Mas nem tudo é desilusão pois sempre tem aquelas exceções, como "Pantanal", que levantou até defunto. Mas quando eu digo que nem o streaming concorre com novela é porque acho que tem uma coisa de rotina, de todo dia no mesmo horário, de ficar esperando o que só as novelas têm para entregar. Sou tão devota do tema que cheguei a mergulhar nas mexicanas nos canais de streaming para tentar aliviar minha carência. Amei "Betty em Nova York", assim como fiquei viciada em "Cem Dias para Enamorarnos", ambas da Telemundo.
Recomendo muito, entretenimento puro, uma delícia. Gosto demais do veículo televisão e acho que ele ainda tem muito a oferecer. Gosto demais do streaming também, mas acho que os dois podem conviver harmoniosamente bem.
Quanto aos remakes, não tenho essa rejeição que muitos têm. Lembro aqui, além de "Renascer" e do próprio "Pantanal", mais recentes, mas lembro também de "O Astro", de Janete Clair, e "O Rebu", de Bráulio Pedroso: essas duas me pegaram de jeito. Acho que a grande diferença da novela é a gente saber que todos os dias, naquele mesmo horário, a gente vai ver a continuação de uma história que não é a nossa, mas, que de certa maneira, muito nos interessa. E essa rotina é uma coisa que traz muita segurança, traz um bem-estar e uma sensação gostosa de que tem algo nos esperando lá, na hora marcada.
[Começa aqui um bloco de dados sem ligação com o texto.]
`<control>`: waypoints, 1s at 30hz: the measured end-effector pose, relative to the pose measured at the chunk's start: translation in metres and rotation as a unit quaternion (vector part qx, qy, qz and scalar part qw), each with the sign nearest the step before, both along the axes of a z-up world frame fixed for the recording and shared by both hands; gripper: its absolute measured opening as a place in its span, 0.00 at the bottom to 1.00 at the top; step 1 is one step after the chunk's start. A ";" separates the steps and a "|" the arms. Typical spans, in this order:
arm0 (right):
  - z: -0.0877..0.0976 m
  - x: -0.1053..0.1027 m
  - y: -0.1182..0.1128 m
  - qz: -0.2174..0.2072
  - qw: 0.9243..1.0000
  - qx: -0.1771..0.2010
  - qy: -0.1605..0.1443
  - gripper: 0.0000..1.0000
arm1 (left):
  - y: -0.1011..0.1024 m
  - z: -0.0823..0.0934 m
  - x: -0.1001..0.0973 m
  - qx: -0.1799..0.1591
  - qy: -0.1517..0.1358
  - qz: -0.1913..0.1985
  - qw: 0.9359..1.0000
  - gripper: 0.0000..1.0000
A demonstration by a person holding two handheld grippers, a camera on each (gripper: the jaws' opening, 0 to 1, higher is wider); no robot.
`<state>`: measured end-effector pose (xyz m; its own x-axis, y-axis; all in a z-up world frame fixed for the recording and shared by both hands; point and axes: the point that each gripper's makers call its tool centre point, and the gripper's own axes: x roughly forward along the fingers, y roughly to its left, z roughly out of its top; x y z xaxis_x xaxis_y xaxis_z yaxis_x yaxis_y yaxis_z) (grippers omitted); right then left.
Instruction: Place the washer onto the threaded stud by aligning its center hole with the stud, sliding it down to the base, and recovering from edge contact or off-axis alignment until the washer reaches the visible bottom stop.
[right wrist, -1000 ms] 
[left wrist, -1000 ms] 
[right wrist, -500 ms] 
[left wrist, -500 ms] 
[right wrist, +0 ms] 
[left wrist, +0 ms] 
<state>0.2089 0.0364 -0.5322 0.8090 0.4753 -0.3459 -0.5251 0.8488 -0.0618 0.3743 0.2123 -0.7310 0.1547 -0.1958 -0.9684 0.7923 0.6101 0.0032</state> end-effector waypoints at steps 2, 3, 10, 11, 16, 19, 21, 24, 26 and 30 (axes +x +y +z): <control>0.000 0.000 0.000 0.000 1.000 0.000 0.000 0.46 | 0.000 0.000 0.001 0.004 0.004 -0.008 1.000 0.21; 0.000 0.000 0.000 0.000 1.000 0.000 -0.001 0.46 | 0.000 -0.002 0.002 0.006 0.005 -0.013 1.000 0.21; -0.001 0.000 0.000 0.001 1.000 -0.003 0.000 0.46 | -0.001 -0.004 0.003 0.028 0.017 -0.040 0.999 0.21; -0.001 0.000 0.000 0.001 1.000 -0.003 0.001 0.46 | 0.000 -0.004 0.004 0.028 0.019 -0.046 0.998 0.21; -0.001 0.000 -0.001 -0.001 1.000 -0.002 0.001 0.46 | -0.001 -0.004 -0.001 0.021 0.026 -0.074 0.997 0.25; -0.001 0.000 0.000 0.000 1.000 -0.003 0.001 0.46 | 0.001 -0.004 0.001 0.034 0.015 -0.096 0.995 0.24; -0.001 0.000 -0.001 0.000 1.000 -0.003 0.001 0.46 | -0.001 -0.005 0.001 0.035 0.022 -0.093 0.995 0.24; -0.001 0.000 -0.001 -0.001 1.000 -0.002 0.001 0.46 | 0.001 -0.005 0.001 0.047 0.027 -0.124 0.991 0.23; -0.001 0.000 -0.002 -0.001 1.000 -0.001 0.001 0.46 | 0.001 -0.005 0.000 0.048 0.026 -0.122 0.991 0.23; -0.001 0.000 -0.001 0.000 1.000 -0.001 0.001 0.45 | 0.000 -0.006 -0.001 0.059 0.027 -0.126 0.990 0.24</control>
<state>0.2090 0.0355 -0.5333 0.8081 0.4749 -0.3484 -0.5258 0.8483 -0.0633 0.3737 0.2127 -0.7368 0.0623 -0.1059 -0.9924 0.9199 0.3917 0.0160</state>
Lembro muito bem de quando "O Clone", de Gloria Perez, terminou. Nem foi uma das minhas preferidas, mas todas as expressões e os clichês que a autora trouxe nos diálogos diários me acompanharam e me acompanham até hoje. "Arder no mármore do inferno" como praga rogada é perfeita. E confesso que me senti meio órfã quando aqueles diálogos carregados pararam de fazer parte do meu dia a dia com o final da novela.
Temo sinceramente por essa próxima "Vale Tudo" politicamente correta, mas trago aqui o benefício da dúvida. Gilberto Braga era um gênio ao retratar esse mundo real contemporâneo brasileiro. Cheguei a conhecê-lo pessoalmente e esse seu olhar sofisticado e ao mesmo tempo cínico e crítico fazia toda a diferença.
Celebro todos os autores por quem abdiquei de conversas em família ou leituras interessantes: eles foram muito necessários na formação do meu repertório também. Reitero aqui a necessidade de trazermos à tona, darmos espaço a novos talentos enquanto resgatamos sucessos que merecem ser eternizados.
A vida é feita de altos e baixos, de claro e escuro, do bom e do mau. E ninguém melhor do que um bom autor de novelas para nos mostrar isso. Além, é claro de escritores, cineastas, do teatro, da pintura, da música, do balé.